## TASK DESCRIPTION
Leaving the pictures aside, return all of the data below exactly.

## EXERCISE MATERIAL
* * *

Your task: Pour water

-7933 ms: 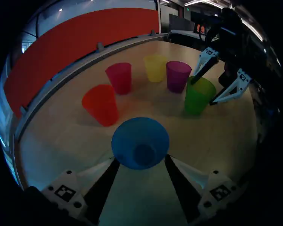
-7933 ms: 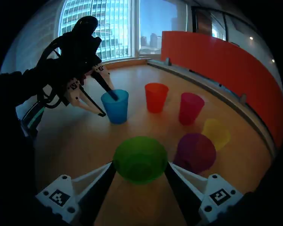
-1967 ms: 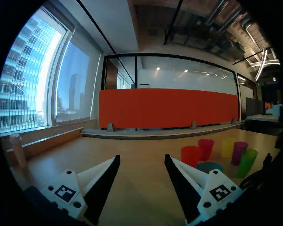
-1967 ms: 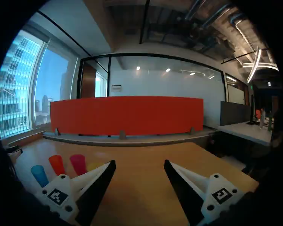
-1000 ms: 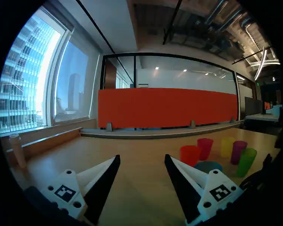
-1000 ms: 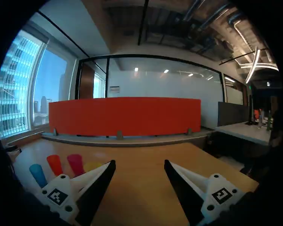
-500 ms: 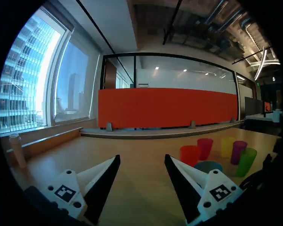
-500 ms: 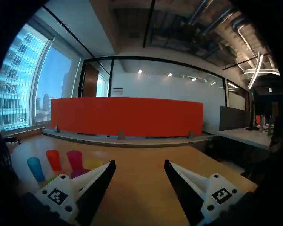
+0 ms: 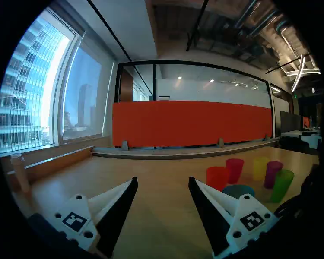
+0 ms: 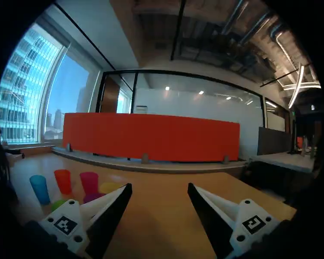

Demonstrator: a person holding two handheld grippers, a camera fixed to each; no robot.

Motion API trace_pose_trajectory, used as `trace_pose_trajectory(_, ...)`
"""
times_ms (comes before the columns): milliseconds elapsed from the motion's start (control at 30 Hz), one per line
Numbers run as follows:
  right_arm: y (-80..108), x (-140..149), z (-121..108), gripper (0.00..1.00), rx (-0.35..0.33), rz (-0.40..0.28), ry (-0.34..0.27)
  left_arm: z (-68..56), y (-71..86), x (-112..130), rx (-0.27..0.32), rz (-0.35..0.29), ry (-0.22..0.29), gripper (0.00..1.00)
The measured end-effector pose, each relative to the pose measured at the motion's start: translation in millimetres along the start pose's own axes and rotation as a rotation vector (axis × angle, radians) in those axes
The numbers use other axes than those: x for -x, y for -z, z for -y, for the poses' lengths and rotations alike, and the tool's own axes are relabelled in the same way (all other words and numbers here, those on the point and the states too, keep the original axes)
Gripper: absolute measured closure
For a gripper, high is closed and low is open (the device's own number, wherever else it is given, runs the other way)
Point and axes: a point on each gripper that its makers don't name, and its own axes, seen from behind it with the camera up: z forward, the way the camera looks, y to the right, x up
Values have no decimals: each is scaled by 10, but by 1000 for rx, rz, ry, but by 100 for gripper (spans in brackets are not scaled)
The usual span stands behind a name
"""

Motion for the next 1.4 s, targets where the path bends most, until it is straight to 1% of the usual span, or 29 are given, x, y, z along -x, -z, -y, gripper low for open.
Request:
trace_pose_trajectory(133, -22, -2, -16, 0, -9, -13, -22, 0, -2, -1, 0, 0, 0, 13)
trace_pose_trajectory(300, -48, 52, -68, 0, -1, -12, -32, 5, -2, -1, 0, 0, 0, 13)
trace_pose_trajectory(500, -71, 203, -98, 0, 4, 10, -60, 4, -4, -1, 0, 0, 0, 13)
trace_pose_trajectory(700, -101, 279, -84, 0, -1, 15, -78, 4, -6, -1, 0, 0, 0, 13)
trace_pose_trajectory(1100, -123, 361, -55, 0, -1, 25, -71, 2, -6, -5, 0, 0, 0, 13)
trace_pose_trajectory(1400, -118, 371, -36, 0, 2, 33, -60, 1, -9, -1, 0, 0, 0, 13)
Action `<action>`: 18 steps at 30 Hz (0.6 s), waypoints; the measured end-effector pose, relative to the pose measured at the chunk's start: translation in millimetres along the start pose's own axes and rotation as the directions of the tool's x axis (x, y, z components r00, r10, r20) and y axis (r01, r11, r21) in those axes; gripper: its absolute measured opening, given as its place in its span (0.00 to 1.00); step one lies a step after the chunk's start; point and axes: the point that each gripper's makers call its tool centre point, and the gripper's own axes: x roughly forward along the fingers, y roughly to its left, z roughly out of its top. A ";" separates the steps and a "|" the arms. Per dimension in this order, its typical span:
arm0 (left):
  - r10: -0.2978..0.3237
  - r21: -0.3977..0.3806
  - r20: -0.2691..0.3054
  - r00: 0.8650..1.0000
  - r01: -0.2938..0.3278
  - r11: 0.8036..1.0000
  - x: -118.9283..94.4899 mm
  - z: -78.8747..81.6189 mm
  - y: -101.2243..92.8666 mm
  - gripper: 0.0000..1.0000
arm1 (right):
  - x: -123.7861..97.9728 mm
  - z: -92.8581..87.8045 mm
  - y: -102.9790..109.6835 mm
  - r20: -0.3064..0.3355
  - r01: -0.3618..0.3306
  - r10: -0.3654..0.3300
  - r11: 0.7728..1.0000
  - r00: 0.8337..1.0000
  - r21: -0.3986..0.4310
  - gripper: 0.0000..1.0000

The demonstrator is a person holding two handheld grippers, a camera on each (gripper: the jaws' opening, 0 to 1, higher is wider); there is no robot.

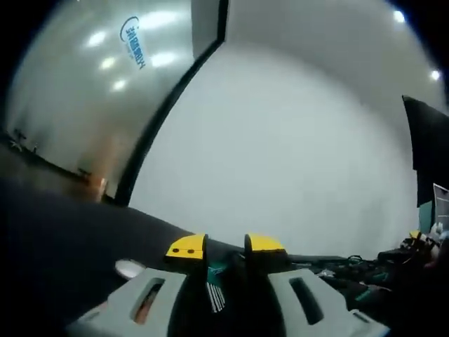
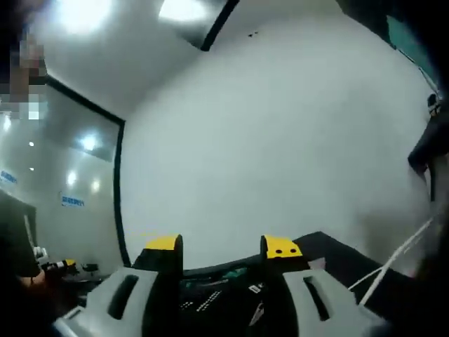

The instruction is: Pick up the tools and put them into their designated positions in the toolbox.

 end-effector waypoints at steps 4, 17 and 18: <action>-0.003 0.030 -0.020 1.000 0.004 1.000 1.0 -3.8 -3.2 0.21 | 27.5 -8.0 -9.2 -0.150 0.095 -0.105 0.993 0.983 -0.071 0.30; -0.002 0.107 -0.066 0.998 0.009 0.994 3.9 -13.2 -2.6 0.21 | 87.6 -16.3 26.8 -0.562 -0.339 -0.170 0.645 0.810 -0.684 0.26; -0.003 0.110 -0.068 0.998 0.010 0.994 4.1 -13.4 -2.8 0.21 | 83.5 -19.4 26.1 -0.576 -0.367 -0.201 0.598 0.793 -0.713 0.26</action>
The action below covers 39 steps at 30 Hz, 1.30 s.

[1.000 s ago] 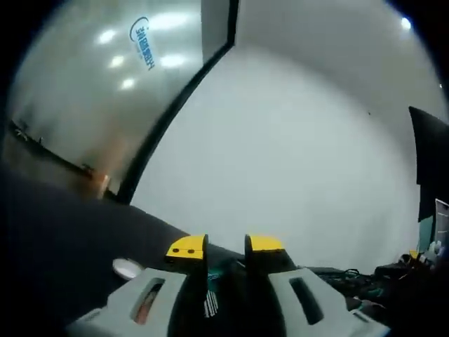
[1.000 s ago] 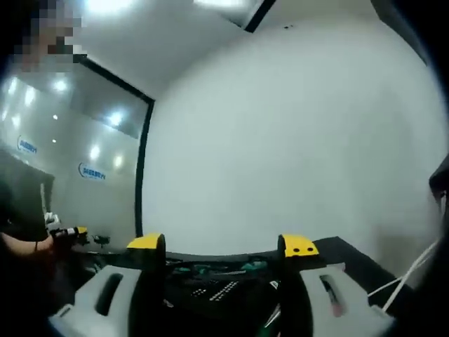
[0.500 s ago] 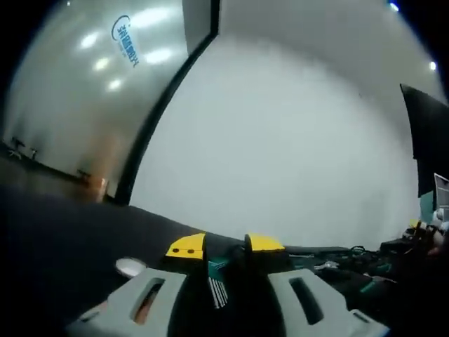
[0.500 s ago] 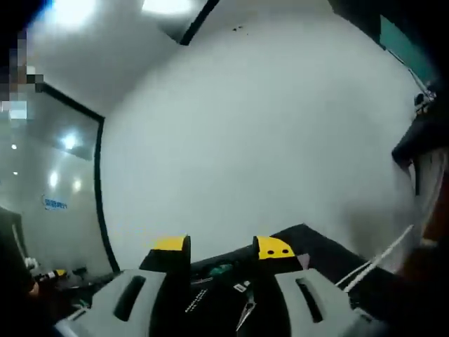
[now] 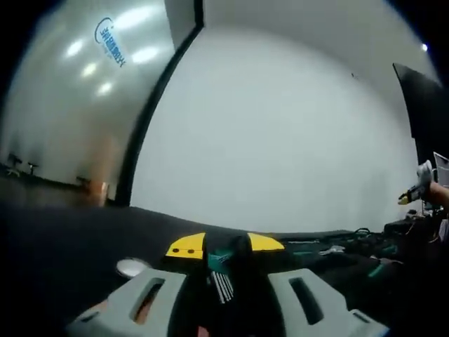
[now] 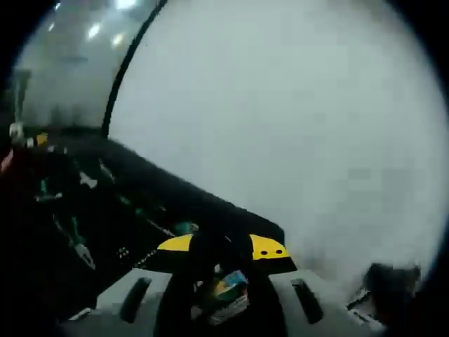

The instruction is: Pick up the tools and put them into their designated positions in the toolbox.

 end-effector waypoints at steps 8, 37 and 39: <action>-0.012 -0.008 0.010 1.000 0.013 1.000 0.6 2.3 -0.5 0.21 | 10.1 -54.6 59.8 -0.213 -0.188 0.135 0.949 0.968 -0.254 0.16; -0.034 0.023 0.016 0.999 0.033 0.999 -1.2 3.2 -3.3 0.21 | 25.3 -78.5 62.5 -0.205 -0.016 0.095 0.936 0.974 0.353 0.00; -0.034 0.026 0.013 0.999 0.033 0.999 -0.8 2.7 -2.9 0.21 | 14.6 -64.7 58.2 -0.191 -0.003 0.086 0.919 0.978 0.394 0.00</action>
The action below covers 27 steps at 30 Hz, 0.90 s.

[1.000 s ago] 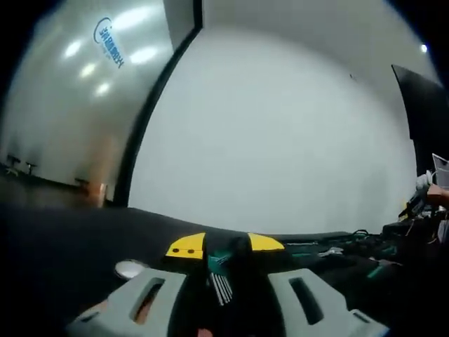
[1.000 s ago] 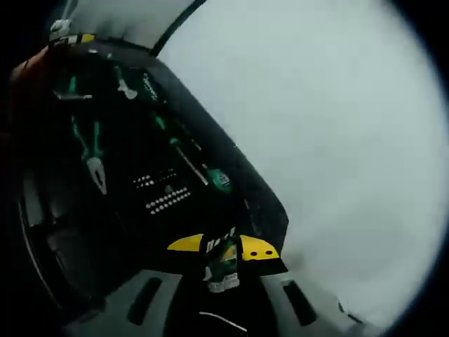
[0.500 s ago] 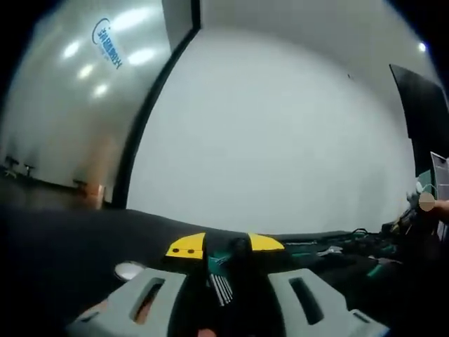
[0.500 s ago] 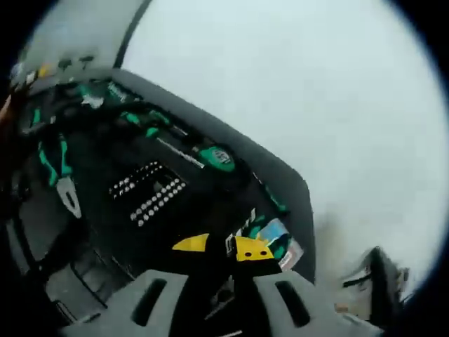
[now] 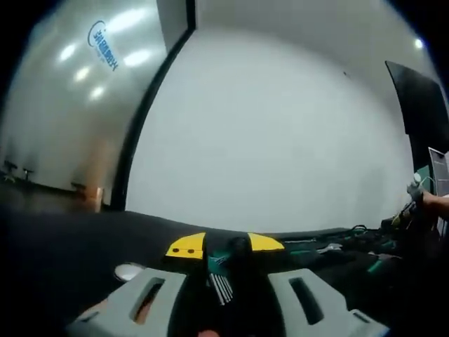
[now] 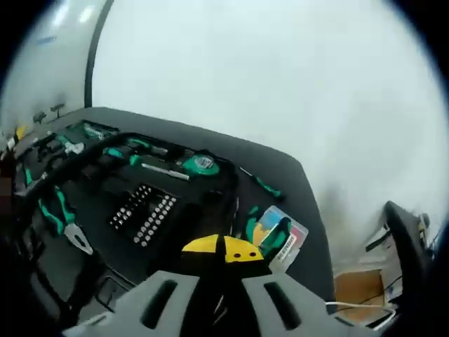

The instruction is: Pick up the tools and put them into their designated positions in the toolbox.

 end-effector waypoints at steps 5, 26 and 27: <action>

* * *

## RESULT OF THE EXERCISE
Your task: Pour water

-7933 ms: 
-7933 ms: 
-1967 ms: 
-1967 ms: 
-1000 ms: 
-1000 ms: 
-500 ms: 
-500 ms: 
+0 ms: 
+0 ms: 

Demonstrator: a person holding two handheld grippers, a camera fixed to each; no robot.

Motion API trace_pose_trajectory, used as `trace_pose_trajectory(_, ...)`
"""
times_ms (comes before the columns): milliseconds elapsed from the motion's start (control at 30 Hz), one per line
Numbers run as follows:
  right_arm: y (-80..108), x (-140..149), z (-121..108), gripper (0.00..1.00), rx (-0.35..0.33), rz (-0.40..0.28), ry (-0.34..0.27)
  left_arm: z (-68..56), y (-71..86), x (-112..130), rx (-0.27..0.32), rz (-0.35..0.29), ry (-0.22..0.29), gripper (0.00..1.00)
The measured end-effector pose, each relative to the pose measured at the motion's start: translation in millimetres along the start pose's own axes and rotation as a rotation vector (axis × angle, radians) in those axes
The numbers use other axes than those: x for -x, y for -z, z for -y, for the poses' lengths and rotations alike, and the tool's own axes are relabelled in the same way (all other words and numbers here, those on the point and the states too, keep the original axes)
Gripper: absolute measured closure
For a gripper, high is closed and low is open (the device's own number, wherever else it is given, runs the other way)
Point and axes: a point on each gripper that its makers don't name, and its own axes, seen from behind it with the camera up: z forward, the way the camera looks, y to the right, x up
Values have no decimals: each is scaled by 10, but by 1000 for rx, rz, ry, but by 100 for gripper (spans in brackets are not scaled)
The usual span stands behind a name
"""

Motion for the next 1.4 s, targets where the path bends most, until it is straight to 1% of the usual span, or 29 are given, x, y, z along -x, -z, -y, gripper low for open.
Request:
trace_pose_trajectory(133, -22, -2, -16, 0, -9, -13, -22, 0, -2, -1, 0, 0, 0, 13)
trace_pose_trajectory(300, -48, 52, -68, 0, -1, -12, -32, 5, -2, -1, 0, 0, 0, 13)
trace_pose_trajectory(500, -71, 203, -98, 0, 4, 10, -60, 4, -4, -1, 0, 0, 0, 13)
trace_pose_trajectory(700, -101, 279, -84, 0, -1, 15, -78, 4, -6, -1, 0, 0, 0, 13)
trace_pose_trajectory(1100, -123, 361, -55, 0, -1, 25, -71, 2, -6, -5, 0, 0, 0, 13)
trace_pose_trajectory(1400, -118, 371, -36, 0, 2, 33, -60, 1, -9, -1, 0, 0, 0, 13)
Action `<action>`: 18 steps at 30 Hz (0.6 s), waypoints; the measured end-effector pose, relative to the pose measured at the chunk's start: translation in millimetres along the start pose's own axes and rotation as the directions of the tool's x axis (x, y, z components r00, r10, r20) and y axis (r01, r11, r21) in those axes; gripper: its absolute measured opening, given as its place in its span (0.00 to 1.00); step one lies a step after the chunk's start; point and axes: the point that each gripper's makers call its tool centre point, and the gripper's own axes: x roughly forward along the fingers, y roughly to its left, z roughly out of its top. A ";" separates the steps and a "|" the arms. Per dimension in this order, its typical span:
arm0 (left):
  - r10: -0.2978..0.3237
  - r21: -0.3977..0.3806
  - r20: -0.2691..0.3054
  - r00: 0.8650..1.0000
  - r01: -0.2938..0.3278
  - r11: 0.8036..1.0000
  - x: -118.9283..94.4899 mm
  - z: -78.8747..81.6189 mm
  - y: -101.2243..92.8666 mm
  - gripper: 0.0000..1.0000
arm1 (right):
  - x: -123.7861..97.9728 mm
  - z: -92.8581..87.8045 mm
  - y: -102.9790..109.6835 mm
  - r20: -0.3064..0.3355
  - r01: -0.3618..0.3306
  - r10: -0.3654..0.3300
  - r11: 0.7728..1.0000
  - r00: 0.8337..1.0000
  - r21: -0.3986..0.4310
  - gripper: 0.0000..1.0000

The demonstrator is a person holding two handheld grippers, a camera on each (gripper: the jaws' opening, 0 to 1, higher is wider); there is no robot.


The instruction is: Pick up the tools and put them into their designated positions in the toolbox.

 end-effector waypoints at steps 4, 17 and 18: <action>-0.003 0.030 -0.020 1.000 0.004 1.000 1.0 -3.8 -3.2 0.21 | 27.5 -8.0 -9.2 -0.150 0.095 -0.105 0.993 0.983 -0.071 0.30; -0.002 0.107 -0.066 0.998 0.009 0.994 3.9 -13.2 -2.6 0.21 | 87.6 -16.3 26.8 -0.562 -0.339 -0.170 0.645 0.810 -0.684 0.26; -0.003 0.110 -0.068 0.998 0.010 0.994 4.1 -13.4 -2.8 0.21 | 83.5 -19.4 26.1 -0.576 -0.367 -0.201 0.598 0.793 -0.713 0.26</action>
The action below covers 39 steps at 30 Hz, 1.30 s.

[1.000 s ago] 
[1.000 s ago] 
[0.500 s ago] 
[0.500 s ago] 
[now] 
[now] 

The instruction is: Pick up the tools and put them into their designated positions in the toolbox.

 end-effector waypoints at steps 8, 37 and 39: <action>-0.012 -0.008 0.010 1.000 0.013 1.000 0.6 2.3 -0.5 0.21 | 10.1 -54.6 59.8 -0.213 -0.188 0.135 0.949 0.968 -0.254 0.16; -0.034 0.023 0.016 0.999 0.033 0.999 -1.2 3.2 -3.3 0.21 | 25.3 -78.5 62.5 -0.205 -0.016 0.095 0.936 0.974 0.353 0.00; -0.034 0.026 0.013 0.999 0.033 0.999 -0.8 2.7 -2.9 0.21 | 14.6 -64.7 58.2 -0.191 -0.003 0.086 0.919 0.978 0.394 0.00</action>
The action below covers 27 steps at 30 Hz, 0.90 s.

[1.000 s ago] 
[1.000 s ago] 
[0.500 s ago] 
[0.500 s ago] 
[now] 
[now] 

The instruction is: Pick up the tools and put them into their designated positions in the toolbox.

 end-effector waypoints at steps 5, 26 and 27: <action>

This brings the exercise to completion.